→ **Try it**
Go through the data and tally the lines that hold the string "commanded". Reply with the total alone.

Recorded data Block Start

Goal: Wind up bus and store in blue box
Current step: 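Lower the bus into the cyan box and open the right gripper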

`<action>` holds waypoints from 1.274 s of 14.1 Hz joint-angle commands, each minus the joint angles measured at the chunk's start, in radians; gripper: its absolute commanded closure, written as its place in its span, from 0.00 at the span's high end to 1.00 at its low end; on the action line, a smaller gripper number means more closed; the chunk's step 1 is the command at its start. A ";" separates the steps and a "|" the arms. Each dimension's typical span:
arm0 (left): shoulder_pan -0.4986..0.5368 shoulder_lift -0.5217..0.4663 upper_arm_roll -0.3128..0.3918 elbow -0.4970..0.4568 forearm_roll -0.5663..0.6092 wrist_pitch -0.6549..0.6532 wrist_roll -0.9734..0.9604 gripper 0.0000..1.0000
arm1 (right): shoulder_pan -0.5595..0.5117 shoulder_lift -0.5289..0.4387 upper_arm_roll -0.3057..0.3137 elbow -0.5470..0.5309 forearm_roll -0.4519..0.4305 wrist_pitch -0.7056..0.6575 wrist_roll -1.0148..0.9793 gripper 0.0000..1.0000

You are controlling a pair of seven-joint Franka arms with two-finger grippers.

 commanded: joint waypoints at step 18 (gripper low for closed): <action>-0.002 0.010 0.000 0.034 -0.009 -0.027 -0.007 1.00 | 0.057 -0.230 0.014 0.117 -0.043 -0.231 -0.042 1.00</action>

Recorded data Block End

→ **Reply to the exercise**
2